Home Remodeler said:


> Ha Ha why clobber contractortalk forum members":no: - and why should we have told you that we are technical engineers that do federal bldgs and Military jobs across Hawaii...... Be cool .... my website is secondary to our pro services - are we LLC .... HELL YAH .... :furious:


I guess than means you don't have a contractors license.


----------



## Anti-wingnut (Mar 12, 2009)

...............


----------



## Leo G (May 12, 2005)

Tone it down boys.


----------



## Rio (Oct 13, 2009)

Drywall, gypsum board, is considered fire resistant, not fire proof.

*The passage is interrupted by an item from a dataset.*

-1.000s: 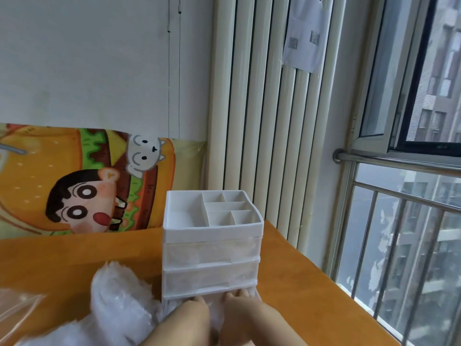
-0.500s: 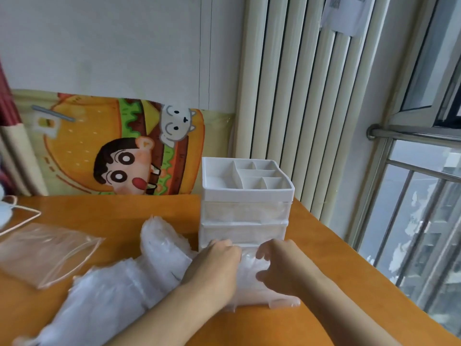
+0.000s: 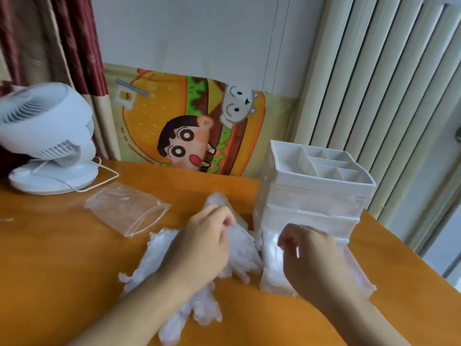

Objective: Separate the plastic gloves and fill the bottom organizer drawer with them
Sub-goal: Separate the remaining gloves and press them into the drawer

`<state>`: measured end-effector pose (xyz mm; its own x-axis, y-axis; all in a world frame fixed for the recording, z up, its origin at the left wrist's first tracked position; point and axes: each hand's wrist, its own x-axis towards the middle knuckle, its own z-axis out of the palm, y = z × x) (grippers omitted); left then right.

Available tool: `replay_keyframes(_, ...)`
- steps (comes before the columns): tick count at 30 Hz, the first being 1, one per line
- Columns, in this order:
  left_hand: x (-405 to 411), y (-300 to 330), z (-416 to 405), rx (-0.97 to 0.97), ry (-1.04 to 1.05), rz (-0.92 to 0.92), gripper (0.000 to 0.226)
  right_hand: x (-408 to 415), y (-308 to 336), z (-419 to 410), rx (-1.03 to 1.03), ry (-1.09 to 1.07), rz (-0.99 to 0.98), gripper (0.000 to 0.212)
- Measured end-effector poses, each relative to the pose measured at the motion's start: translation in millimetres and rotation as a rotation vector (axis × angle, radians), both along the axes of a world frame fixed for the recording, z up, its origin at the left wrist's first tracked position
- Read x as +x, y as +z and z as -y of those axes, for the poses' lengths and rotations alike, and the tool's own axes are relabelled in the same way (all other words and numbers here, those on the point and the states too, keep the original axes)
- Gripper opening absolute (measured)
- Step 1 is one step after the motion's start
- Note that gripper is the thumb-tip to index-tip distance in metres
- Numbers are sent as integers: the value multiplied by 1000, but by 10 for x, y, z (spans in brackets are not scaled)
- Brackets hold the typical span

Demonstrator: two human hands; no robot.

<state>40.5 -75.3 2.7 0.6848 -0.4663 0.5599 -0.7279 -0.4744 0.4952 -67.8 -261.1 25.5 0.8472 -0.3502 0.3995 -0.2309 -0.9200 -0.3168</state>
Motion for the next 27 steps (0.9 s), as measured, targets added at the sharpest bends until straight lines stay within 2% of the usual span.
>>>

We do fire rated assemblies and to get a 1 hour fire rating, one or two layers of 5/8" Type "X" gypsum board is needed as well as other combinations, depending on the application. 

As pointed out up the thread you're only 1-1/2" away from where wood would be accepted so it would seem logical that 5/8" Type "X" would be fine. Ask your inspector if you have any doubts how to proceed.

I'd be more concerned with what was going on the gyp. board than the gyp. board itself, make sure that's non-combustible, like tile (I think this might have been mentioned up the thread, just skim read it)


----------



## Home Remodeler (Jun 9, 2010)

Rio said:


> Drywall, gypsum board, is considered fire resistant, not fire proof. We do fire rated assemblies and to get a 1 hour fire rating, one or two layers of 5/8" Type "X" gypsum board is needed as well as other combinations, depending on the application.
> 
> As pointed out up the thread you're only 1-1/2" away from where wood would be accepted so it would seem logical that 5/8" Type "X" would be fine. Ask your inspector if you have any doubts how to proceed.
> 
> I'd be more concerned with what was going on the gyp. board than the gyp. board itself, make sure that's non-combustible, like tile (I think this might have been mentioned up the thread, just skim read it)


Thanks rio ---- good help here ... lol arty:


----------